**WHAT YOU HAVE TO DO:**
Look through the listing below and write out exactly the lines from the line with "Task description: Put" to the line with "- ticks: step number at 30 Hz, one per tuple", both included, and no others.

**MATERIAL FOR THIS TASK:**

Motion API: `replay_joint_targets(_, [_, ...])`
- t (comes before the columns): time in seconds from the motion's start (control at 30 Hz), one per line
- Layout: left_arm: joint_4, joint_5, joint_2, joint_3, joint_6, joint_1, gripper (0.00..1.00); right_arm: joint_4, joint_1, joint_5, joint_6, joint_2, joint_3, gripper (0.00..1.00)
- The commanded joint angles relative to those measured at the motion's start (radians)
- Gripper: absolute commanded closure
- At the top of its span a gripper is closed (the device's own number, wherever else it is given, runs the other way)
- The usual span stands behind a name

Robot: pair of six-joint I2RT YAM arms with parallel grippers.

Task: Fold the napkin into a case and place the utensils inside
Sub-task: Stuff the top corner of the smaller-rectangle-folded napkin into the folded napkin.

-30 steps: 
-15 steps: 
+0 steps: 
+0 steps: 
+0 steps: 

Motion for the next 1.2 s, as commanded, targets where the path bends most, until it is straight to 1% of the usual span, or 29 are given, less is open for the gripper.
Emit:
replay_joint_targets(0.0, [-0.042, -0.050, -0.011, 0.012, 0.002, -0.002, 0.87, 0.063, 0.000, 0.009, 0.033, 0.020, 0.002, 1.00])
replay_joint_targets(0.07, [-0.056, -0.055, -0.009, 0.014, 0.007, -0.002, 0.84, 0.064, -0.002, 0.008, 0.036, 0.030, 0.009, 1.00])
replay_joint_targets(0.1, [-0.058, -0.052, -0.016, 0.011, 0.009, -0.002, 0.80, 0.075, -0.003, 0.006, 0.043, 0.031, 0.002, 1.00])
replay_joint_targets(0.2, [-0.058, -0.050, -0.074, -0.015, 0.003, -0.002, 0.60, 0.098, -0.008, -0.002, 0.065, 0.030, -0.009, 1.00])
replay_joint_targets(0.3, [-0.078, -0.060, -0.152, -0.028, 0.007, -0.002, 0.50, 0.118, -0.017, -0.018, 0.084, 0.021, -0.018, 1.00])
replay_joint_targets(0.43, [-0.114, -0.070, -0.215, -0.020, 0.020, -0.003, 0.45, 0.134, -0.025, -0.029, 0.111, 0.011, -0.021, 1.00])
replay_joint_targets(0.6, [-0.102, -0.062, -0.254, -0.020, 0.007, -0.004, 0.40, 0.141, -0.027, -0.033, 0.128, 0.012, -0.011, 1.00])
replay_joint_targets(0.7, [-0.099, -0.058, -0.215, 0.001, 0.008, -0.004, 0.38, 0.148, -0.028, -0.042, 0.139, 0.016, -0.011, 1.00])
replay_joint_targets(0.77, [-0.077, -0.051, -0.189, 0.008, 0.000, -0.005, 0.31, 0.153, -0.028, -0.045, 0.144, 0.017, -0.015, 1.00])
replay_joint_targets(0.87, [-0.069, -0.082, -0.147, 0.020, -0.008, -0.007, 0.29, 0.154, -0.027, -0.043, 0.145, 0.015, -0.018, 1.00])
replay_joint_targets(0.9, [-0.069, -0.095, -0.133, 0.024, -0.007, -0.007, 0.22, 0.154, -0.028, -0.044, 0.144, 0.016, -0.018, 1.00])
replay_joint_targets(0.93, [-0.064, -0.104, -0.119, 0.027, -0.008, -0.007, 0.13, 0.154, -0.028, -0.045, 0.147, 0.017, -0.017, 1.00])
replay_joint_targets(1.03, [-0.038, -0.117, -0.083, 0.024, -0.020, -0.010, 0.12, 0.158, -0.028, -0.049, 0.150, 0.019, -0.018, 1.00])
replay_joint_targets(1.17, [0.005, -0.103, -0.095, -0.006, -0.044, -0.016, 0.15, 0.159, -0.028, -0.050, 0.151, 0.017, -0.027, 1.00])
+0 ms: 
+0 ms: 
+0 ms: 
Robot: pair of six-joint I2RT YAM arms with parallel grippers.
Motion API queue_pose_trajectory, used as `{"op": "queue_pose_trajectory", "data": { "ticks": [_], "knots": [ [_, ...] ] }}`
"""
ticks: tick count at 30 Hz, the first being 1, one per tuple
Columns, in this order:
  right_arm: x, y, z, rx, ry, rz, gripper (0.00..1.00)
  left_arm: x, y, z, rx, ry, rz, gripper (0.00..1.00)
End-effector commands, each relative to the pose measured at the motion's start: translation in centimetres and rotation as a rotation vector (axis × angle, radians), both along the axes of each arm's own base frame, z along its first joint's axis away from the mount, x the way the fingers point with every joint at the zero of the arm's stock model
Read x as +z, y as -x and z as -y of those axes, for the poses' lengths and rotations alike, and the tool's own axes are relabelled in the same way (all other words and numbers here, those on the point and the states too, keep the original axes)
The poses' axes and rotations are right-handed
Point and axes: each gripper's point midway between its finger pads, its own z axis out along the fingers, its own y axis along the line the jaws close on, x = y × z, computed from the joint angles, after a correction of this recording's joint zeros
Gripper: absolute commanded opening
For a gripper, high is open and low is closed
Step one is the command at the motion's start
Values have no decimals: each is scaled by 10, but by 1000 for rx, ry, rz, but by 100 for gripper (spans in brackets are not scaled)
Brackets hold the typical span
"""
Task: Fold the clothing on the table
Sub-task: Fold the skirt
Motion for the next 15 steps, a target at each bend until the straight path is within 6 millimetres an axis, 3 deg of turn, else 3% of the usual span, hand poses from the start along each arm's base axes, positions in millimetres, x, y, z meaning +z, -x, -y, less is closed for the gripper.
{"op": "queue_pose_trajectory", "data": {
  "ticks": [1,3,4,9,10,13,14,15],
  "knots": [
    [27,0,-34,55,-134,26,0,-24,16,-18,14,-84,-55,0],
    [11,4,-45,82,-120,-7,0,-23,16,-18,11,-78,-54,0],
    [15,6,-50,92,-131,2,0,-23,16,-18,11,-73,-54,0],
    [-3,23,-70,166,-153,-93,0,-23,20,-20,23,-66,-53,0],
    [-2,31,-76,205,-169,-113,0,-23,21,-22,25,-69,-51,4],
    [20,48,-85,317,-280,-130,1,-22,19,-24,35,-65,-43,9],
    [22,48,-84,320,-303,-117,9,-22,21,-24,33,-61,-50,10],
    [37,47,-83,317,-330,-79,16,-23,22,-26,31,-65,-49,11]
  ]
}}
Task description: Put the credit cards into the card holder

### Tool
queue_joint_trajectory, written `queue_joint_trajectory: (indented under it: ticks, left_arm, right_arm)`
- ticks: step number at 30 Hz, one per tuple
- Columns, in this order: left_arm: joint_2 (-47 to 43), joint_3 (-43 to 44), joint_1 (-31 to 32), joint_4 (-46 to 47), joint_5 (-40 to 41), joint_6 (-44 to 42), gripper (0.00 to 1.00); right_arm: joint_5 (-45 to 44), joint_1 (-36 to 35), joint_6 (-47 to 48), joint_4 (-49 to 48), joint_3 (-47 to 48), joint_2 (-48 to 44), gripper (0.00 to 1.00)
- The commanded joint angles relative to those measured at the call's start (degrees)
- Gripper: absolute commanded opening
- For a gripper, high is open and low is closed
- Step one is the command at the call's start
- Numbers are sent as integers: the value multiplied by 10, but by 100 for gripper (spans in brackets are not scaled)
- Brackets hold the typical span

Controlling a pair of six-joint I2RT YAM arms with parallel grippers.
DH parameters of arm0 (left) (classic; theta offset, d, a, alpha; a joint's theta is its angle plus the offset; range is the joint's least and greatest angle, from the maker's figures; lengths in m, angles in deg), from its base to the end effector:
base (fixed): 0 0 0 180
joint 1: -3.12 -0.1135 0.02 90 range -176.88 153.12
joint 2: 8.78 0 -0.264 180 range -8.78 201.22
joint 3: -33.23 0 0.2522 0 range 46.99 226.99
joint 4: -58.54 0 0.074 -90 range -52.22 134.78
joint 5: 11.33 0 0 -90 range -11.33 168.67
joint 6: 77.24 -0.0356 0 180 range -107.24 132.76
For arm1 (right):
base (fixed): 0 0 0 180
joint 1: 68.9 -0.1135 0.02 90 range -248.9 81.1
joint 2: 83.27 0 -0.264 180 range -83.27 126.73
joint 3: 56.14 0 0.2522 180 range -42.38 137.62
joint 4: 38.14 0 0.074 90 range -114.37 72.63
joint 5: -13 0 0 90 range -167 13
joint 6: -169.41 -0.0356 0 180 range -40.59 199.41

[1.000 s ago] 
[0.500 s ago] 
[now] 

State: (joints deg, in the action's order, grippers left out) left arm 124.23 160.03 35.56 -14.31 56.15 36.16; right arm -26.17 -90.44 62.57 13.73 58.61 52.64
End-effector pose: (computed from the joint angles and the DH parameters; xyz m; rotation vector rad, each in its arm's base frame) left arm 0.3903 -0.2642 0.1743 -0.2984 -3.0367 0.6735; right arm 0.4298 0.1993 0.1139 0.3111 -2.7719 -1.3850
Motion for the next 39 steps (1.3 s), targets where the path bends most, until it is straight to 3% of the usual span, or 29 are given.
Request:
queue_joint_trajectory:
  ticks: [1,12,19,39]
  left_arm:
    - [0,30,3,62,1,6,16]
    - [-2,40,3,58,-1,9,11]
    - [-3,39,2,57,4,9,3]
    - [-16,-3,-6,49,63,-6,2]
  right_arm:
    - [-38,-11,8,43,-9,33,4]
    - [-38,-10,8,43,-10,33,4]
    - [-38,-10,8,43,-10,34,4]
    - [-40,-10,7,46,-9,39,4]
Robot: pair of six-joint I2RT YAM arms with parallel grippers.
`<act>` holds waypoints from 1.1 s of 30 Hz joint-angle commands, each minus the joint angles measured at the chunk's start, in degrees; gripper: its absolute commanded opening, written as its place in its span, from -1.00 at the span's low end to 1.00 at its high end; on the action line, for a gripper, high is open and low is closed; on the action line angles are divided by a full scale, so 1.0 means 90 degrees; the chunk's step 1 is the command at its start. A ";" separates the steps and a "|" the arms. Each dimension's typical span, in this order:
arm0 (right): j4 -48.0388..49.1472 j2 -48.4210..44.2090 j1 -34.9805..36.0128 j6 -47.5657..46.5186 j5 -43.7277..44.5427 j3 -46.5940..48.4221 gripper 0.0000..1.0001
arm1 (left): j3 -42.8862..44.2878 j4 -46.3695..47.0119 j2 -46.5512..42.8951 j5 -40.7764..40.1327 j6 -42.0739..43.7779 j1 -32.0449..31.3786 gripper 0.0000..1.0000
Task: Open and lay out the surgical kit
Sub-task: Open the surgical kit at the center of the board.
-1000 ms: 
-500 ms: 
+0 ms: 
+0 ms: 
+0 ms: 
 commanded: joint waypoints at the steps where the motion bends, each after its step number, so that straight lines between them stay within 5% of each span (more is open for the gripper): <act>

**WRITTEN ANSWER:**
Task description: Put the credit cards into the card holder

### Tool
queue_joint_trajectory, written `queue_joint_trajectory: (indented under it: ticks, left_arm, right_arm)`
- ticks: step number at 30 Hz, one per tuple

This completes the response.